石洞里,顾青棠独自坐在水边。
水声潺潺,不知疲倦地流向未知的地方。
顾青棠顺着水流寻找过出去的路,可水流消失在石室的尽头,她想,或许这石室是在瀑布的中央,或许是在悬崖上,延展出一块空间,接着又落了下去——果真如此,那她此刻就是在一个半山腰。
左右无事可做,她把自己跟黑影人说过的话想了又想,有点明白他为何突然暴怒了。
“再不济,也比装神弄鬼的人厉害一点。”
她在被他掐住时,说过这样的一句话。
他不允许别人说他装神弄鬼。
顾青棠觉得,这个黑影人或许就是月神。他称自己为神,自然不允许别人说他装神弄鬼。可若这人真是月神,那他为什么抓了她还不杀她呢?她知道了这个地方,还知道了那个地缝,像他这样的人,没理由留下活口后患无穷吧?
难道他不觉得她是后患,而是把她当成可以威胁时珩的人?
也不对。
他们来到此处已经有些时日了,弄死他们是易如反掌的事情,可他没这么做,那就一定是因为他留着他们——起码留着时珩,是有用武之地的。
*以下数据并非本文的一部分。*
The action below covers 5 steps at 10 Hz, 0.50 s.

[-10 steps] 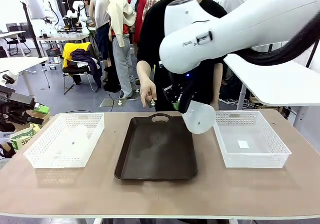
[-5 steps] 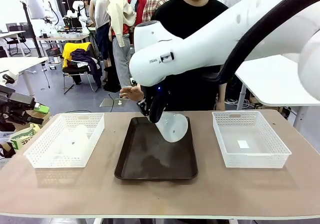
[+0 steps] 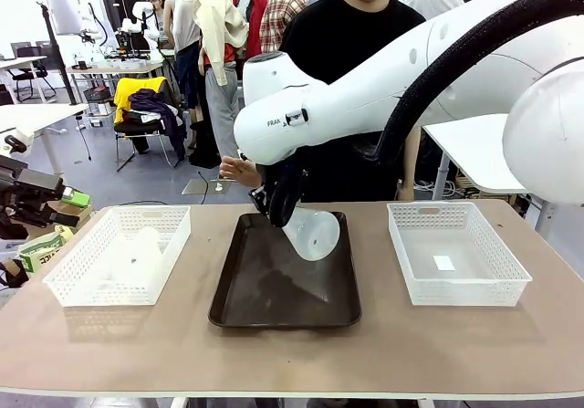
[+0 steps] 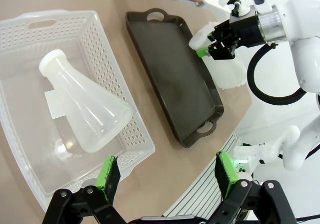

至于究竟有什么用武之地,她一个刚刚上任月余的幕僚,实在就想不通了。
顾青棠捏了捏额角,恍惚间,她想起时珩头疼的时候也会有这样的动作。他不耐烦的时候会四处张望,想事情的时候会拿扇子敲在手心,有时也会拿手指在桌上敲啊敲的。
他的小动作可真多啊。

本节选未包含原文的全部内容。